• WORK REQUIRED
Straight copy, no pictures: transcribe each entry as it stands.

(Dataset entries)
════════

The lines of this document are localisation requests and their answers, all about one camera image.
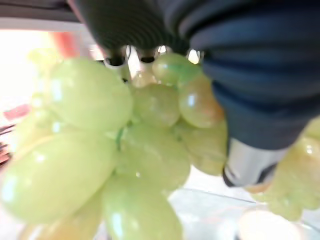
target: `metal object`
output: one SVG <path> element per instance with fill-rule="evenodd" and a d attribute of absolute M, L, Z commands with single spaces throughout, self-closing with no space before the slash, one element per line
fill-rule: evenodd
<path fill-rule="evenodd" d="M 224 182 L 229 187 L 268 183 L 288 149 L 258 149 L 232 138 L 228 162 L 223 169 Z"/>

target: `glass surface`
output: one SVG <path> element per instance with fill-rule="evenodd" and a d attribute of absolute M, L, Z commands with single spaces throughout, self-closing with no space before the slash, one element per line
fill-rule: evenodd
<path fill-rule="evenodd" d="M 239 220 L 244 213 L 261 209 L 255 202 L 191 189 L 177 190 L 169 200 L 183 224 L 186 240 L 247 240 L 237 238 Z M 320 239 L 320 231 L 310 224 L 301 221 L 296 225 L 303 235 L 297 239 Z"/>

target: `red object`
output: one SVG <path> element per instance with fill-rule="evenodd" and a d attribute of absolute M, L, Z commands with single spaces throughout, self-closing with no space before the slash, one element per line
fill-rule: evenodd
<path fill-rule="evenodd" d="M 24 117 L 25 115 L 27 115 L 29 113 L 29 111 L 30 111 L 29 105 L 23 104 L 23 105 L 15 107 L 11 110 L 5 111 L 3 113 L 3 115 L 8 121 L 12 121 L 14 119 Z"/>
<path fill-rule="evenodd" d="M 51 32 L 50 34 L 56 48 L 64 58 L 73 58 L 79 55 L 77 51 L 77 43 L 71 33 Z"/>

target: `grape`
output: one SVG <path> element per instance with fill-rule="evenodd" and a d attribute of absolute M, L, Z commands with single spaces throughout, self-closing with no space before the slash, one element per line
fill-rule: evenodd
<path fill-rule="evenodd" d="M 152 176 L 168 192 L 181 187 L 189 176 L 190 156 L 167 129 L 136 124 L 123 137 L 123 146 L 134 170 Z"/>
<path fill-rule="evenodd" d="M 30 106 L 33 109 L 41 109 L 46 106 L 46 102 L 44 100 L 44 96 L 41 93 L 34 93 L 31 97 Z"/>
<path fill-rule="evenodd" d="M 27 225 L 19 240 L 91 240 L 102 218 L 101 194 L 96 193 L 75 214 L 44 225 Z"/>
<path fill-rule="evenodd" d="M 176 85 L 178 80 L 190 77 L 191 73 L 199 72 L 200 68 L 186 57 L 177 53 L 160 55 L 152 65 L 155 78 L 165 85 Z"/>
<path fill-rule="evenodd" d="M 48 98 L 63 120 L 94 131 L 118 130 L 130 119 L 131 93 L 117 74 L 86 58 L 55 66 Z"/>
<path fill-rule="evenodd" d="M 54 48 L 37 48 L 29 52 L 27 58 L 36 65 L 41 75 L 48 74 L 63 57 Z"/>
<path fill-rule="evenodd" d="M 290 196 L 293 201 L 304 209 L 317 210 L 320 207 L 320 198 L 306 189 L 295 188 Z"/>
<path fill-rule="evenodd" d="M 251 194 L 258 194 L 258 193 L 265 192 L 270 187 L 270 185 L 271 183 L 267 182 L 267 183 L 259 184 L 256 186 L 246 187 L 245 190 Z"/>
<path fill-rule="evenodd" d="M 316 117 L 306 126 L 304 135 L 320 140 L 320 117 Z"/>
<path fill-rule="evenodd" d="M 53 112 L 46 108 L 31 111 L 13 132 L 11 150 L 28 149 L 48 136 L 76 131 L 75 127 L 62 122 Z"/>
<path fill-rule="evenodd" d="M 297 182 L 320 192 L 320 141 L 312 138 L 302 138 L 296 146 L 298 152 L 294 159 L 294 174 Z"/>
<path fill-rule="evenodd" d="M 180 88 L 179 108 L 183 118 L 197 128 L 212 128 L 224 118 L 211 82 L 202 74 Z"/>
<path fill-rule="evenodd" d="M 269 210 L 288 221 L 298 221 L 301 218 L 303 209 L 295 204 L 289 197 L 274 199 L 268 204 Z"/>
<path fill-rule="evenodd" d="M 191 158 L 192 165 L 201 172 L 213 176 L 220 176 L 223 172 L 225 162 L 208 159 L 206 157 L 193 156 Z"/>
<path fill-rule="evenodd" d="M 171 127 L 179 119 L 178 93 L 166 85 L 150 84 L 134 92 L 134 112 L 155 127 Z"/>
<path fill-rule="evenodd" d="M 140 178 L 113 176 L 105 184 L 103 217 L 113 240 L 182 240 L 182 226 L 167 200 Z"/>
<path fill-rule="evenodd" d="M 266 198 L 266 195 L 263 192 L 251 193 L 250 195 L 257 202 L 265 203 L 268 201 L 268 198 Z"/>
<path fill-rule="evenodd" d="M 157 84 L 155 76 L 149 71 L 139 71 L 132 79 L 132 85 L 136 88 L 143 88 L 149 84 Z"/>
<path fill-rule="evenodd" d="M 3 176 L 1 200 L 27 223 L 50 223 L 77 211 L 115 168 L 114 141 L 84 132 L 49 137 L 16 157 Z"/>
<path fill-rule="evenodd" d="M 191 153 L 217 162 L 227 160 L 227 126 L 224 121 L 203 129 L 181 120 L 174 130 Z"/>

════════

• WRITTEN RESPONSE
The lines of this document are localisation requests and their answers, all about one camera image.
target: `metal object`
output: one SVG <path> element per instance with fill-rule="evenodd" and a d attribute of absolute M, L, Z commands with single spaces throughout, self-closing with no space before the slash, one element per line
fill-rule: evenodd
<path fill-rule="evenodd" d="M 224 182 L 229 187 L 268 183 L 288 149 L 258 149 L 232 138 L 228 162 L 223 169 Z"/>

target: `glass surface`
output: one SVG <path> element per instance with fill-rule="evenodd" and a d attribute of absolute M, L, Z commands with single spaces throughout, self-closing with no space before the slash, one element per line
fill-rule: evenodd
<path fill-rule="evenodd" d="M 239 220 L 244 213 L 261 209 L 255 202 L 191 189 L 177 190 L 169 200 L 183 224 L 186 240 L 247 240 L 237 238 Z M 320 239 L 320 231 L 310 224 L 301 221 L 296 225 L 303 235 L 297 239 Z"/>

target: `red object`
output: one SVG <path> element per instance with fill-rule="evenodd" and a d attribute of absolute M, L, Z commands with single spaces throughout, self-closing with no space before the slash, one element per line
fill-rule: evenodd
<path fill-rule="evenodd" d="M 24 117 L 25 115 L 27 115 L 29 113 L 29 111 L 30 111 L 29 105 L 23 104 L 23 105 L 15 107 L 11 110 L 5 111 L 3 113 L 3 115 L 8 121 L 12 121 L 14 119 Z"/>
<path fill-rule="evenodd" d="M 51 32 L 50 34 L 56 48 L 64 58 L 73 58 L 79 55 L 77 51 L 77 43 L 71 33 Z"/>

target: `grape`
output: one SVG <path> element per instance with fill-rule="evenodd" and a d attribute of absolute M, L, Z commands with single spaces throughout, self-closing with no space before the slash, one element per line
fill-rule: evenodd
<path fill-rule="evenodd" d="M 152 176 L 168 192 L 181 187 L 189 176 L 190 156 L 167 129 L 136 124 L 123 137 L 123 146 L 134 170 Z"/>
<path fill-rule="evenodd" d="M 30 106 L 33 109 L 41 109 L 46 106 L 46 102 L 44 100 L 44 96 L 41 93 L 34 93 L 31 97 Z"/>
<path fill-rule="evenodd" d="M 27 225 L 19 240 L 91 240 L 102 218 L 101 194 L 96 193 L 75 214 L 44 225 Z"/>
<path fill-rule="evenodd" d="M 176 85 L 178 80 L 190 77 L 191 73 L 199 72 L 200 68 L 186 57 L 177 53 L 160 55 L 152 65 L 155 78 L 165 85 Z"/>
<path fill-rule="evenodd" d="M 48 98 L 63 120 L 94 131 L 118 130 L 130 119 L 131 93 L 117 74 L 86 58 L 55 66 Z"/>
<path fill-rule="evenodd" d="M 54 48 L 37 48 L 29 52 L 27 58 L 36 65 L 41 75 L 48 74 L 63 57 Z"/>
<path fill-rule="evenodd" d="M 290 196 L 293 201 L 304 209 L 317 210 L 320 207 L 320 198 L 306 189 L 295 188 Z"/>
<path fill-rule="evenodd" d="M 251 194 L 258 194 L 258 193 L 265 192 L 270 187 L 270 185 L 271 183 L 267 182 L 267 183 L 259 184 L 256 186 L 246 187 L 245 190 Z"/>
<path fill-rule="evenodd" d="M 316 117 L 306 126 L 304 135 L 320 140 L 320 117 Z"/>
<path fill-rule="evenodd" d="M 53 112 L 46 108 L 31 111 L 13 132 L 11 150 L 28 149 L 48 136 L 76 131 L 75 127 L 62 122 Z"/>
<path fill-rule="evenodd" d="M 297 182 L 320 192 L 320 141 L 312 138 L 302 138 L 296 146 L 298 152 L 294 159 L 294 174 Z"/>
<path fill-rule="evenodd" d="M 180 88 L 179 108 L 183 118 L 197 128 L 212 128 L 224 118 L 211 82 L 202 74 Z"/>
<path fill-rule="evenodd" d="M 269 210 L 288 221 L 298 221 L 301 218 L 303 209 L 295 204 L 289 197 L 274 199 L 268 204 Z"/>
<path fill-rule="evenodd" d="M 191 158 L 192 165 L 201 172 L 213 176 L 220 176 L 223 172 L 225 162 L 208 159 L 206 157 L 193 156 Z"/>
<path fill-rule="evenodd" d="M 171 127 L 179 119 L 178 93 L 166 85 L 150 84 L 134 92 L 134 112 L 155 127 Z"/>
<path fill-rule="evenodd" d="M 140 178 L 113 176 L 105 184 L 103 217 L 113 240 L 182 240 L 182 226 L 167 200 Z"/>
<path fill-rule="evenodd" d="M 266 198 L 266 195 L 263 192 L 251 193 L 250 195 L 257 202 L 265 203 L 268 201 L 268 198 Z"/>
<path fill-rule="evenodd" d="M 157 84 L 155 76 L 149 71 L 139 71 L 132 79 L 132 85 L 136 88 L 143 88 L 149 84 Z"/>
<path fill-rule="evenodd" d="M 3 176 L 1 200 L 27 223 L 50 223 L 77 211 L 115 168 L 114 141 L 84 132 L 49 137 L 16 157 Z"/>
<path fill-rule="evenodd" d="M 191 153 L 217 162 L 227 160 L 227 126 L 224 121 L 203 129 L 181 120 L 174 130 Z"/>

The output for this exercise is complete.